Add policy based automated repair of RAID logical volumes

The RAID plug-in for dmeventd now calls 'lvconvert --repair' to address failures of devices in a RAID logical volume. The action taken can be either to "warn" or "allocate" a new device from any spares that may be available in the volume group. The action is designated by setting 'raid_fault_policy' in lvm.conf - the default being "warn".
author: Jonathan Earl Brassow <jbrassow@redhat.com> 2011-12-06 19:30:15 +0000
committer: Jonathan Earl Brassow <jbrassow@redhat.com> 2011-12-06 19:30:15 +0000
commit: d0981401778dece2e3bc020e58da7bfc1db67f43 (patch)
tree: 7b0ed76053315feba1a1d6a5b72ae0be97339801 /doc/lvm_fault_handling.txt
parent: 707c49ab77c785aef7f36de2b0f31d1e43e68e9f (diff)
download: lvm2-d0981401778dece2e3bc020e58da7bfc1db67f43.tar.gz
lvm2-d0981401778dece2e3bc020e58da7bfc1db67f43.tar.xz
lvm2-d0981401778dece2e3bc020e58da7bfc1db67f43.zip
1 files changed, 41 insertions, 60 deletions
diff --git a/doc/lvm_fault_handling.txt b/doc/lvm_fault_handling.txt
index fa30c0c2..53b447ea 100644
--- a/doc/lvm_fault_handling.txt
+++ b/doc/lvm_fault_handling.txt
@@ -15,6 +15,12 @@ from (e.g. a power failure, intermittent network outage, block
 relocation, etc).  The policies for handling both types of failures
 is described herein.
 
+Users need to be aware that there are two implementations of RAID1 in LVM.
+The first is defined by the "mirror" segment type.  The second is defined by
+the "raid1" segment type.  The characteristics of each of these are defined
+in lvm.conf under 'mirror_segtype_default' - the configuration setting used to
+identify the default RAID1 implementation used for LVM operations.
+
 Available Operations During a Device Failure
 --------------------------------------------
 When there is a device failure, LVM behaves somewhat differently because
@@ -51,30 +57,36 @@ are as follows:
   a linear, stripe, or snapshot device is located on the failed device
   the command will not proceed without a '--force' option.  The result
   of using the '--force' option is the entire removal and complete
-  loss of the non-redundant logical volume.  Once this operation is
-  complete, the volume group will again have a complete and consistent
-  view of the devices it contains.  Thus, all operations will be
-  permitted - including creation, conversion, and resizing operations.
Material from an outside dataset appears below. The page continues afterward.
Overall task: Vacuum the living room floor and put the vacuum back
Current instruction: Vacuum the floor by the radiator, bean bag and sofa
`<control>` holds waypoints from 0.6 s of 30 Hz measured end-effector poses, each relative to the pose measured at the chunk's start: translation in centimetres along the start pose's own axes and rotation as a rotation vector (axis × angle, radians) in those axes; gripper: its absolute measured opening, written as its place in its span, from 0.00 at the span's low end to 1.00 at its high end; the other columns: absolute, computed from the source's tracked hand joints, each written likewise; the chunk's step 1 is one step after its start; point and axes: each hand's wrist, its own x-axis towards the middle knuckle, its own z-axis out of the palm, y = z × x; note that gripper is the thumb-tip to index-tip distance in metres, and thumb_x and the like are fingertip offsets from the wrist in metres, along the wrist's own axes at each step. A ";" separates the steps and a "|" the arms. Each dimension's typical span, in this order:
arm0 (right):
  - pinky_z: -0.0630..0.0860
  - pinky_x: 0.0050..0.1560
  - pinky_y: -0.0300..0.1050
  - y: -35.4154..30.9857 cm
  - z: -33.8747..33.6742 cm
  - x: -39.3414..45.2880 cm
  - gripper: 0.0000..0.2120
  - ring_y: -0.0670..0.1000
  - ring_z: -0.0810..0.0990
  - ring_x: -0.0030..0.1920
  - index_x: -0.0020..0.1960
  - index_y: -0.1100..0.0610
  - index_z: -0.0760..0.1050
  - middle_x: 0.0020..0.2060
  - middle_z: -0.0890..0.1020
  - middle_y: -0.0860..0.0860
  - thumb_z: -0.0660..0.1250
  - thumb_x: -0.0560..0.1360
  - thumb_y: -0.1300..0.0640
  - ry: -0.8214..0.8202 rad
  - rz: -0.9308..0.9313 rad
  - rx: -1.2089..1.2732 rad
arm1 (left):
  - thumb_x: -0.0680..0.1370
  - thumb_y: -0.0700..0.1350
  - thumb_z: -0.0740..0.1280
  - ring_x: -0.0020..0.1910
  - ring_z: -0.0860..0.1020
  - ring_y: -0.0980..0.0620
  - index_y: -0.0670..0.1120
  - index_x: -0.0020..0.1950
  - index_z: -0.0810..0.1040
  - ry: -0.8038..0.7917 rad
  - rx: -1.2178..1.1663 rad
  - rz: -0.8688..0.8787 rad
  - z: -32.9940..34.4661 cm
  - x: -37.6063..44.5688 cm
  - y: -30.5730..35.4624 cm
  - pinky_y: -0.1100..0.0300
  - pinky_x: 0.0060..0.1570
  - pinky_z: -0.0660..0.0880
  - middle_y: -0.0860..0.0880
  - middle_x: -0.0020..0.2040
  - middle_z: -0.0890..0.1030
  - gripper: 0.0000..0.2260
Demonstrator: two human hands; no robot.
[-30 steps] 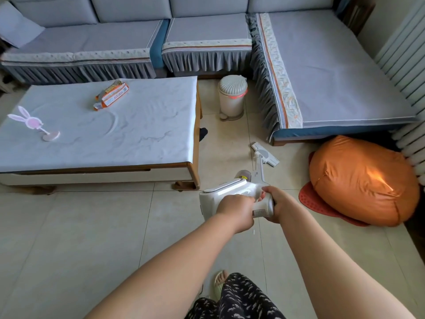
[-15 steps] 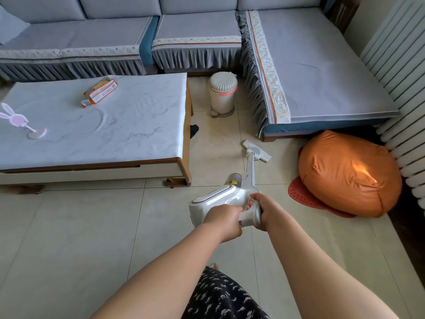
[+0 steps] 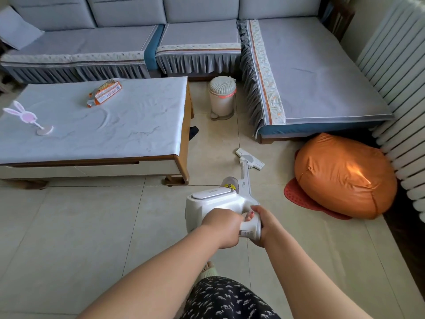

+  loss of the non-redundant logical volume.  If an image or metadata area
+  of a RAID logical volume is on the failed device, the sub-LV affected is
+  replace with an error target device - appearing as <unknown> in 'lvs'
+  output.  RAID logical volumes cannot be completely repaired by vgreduce -
+  'lvconvert --repair' (listed below) must be used.  Once this operation is
+  complete on volume groups not containing RAID logical volumes, the volume
+  group will again have a complete and consistent view of the devices it
+  contains.  Thus, all operations will be permitted - including creation,
+  conversion, and resizing operations.  It is currently the preferred method
+  to call 'lvconvert --repair' on the individual logical volumes to repair
+  them followed by 'vgreduce --removemissing' to extract the physical volume's
+  representation in the volume group.
 
 - 'lvconvert --repair <VG/LV>':  This action is designed specifically
-  to operate on mirrored logical volumes.  It is used on logical volumes
-  individually and does not remove the faulty device from the volume
-  group.  If, for example, a failed device happened to contain the
-  images of four distinct mirrors, it would be necessary to run
-  'lvconvert --repair' on each of them.  The ultimate result is to leave
-  the faulty device in the volume group, but have no logical volumes
-  referencing it.  In addition to removing mirror images that reside
-  on failed devices, 'lvconvert --repair' can also replace the failed
-  device if there are spare devices available in the volume group.  The
-  user is prompted whether to simply remove the failed portions of the
-  mirror or to also allocate a replacement, if run from the command-line.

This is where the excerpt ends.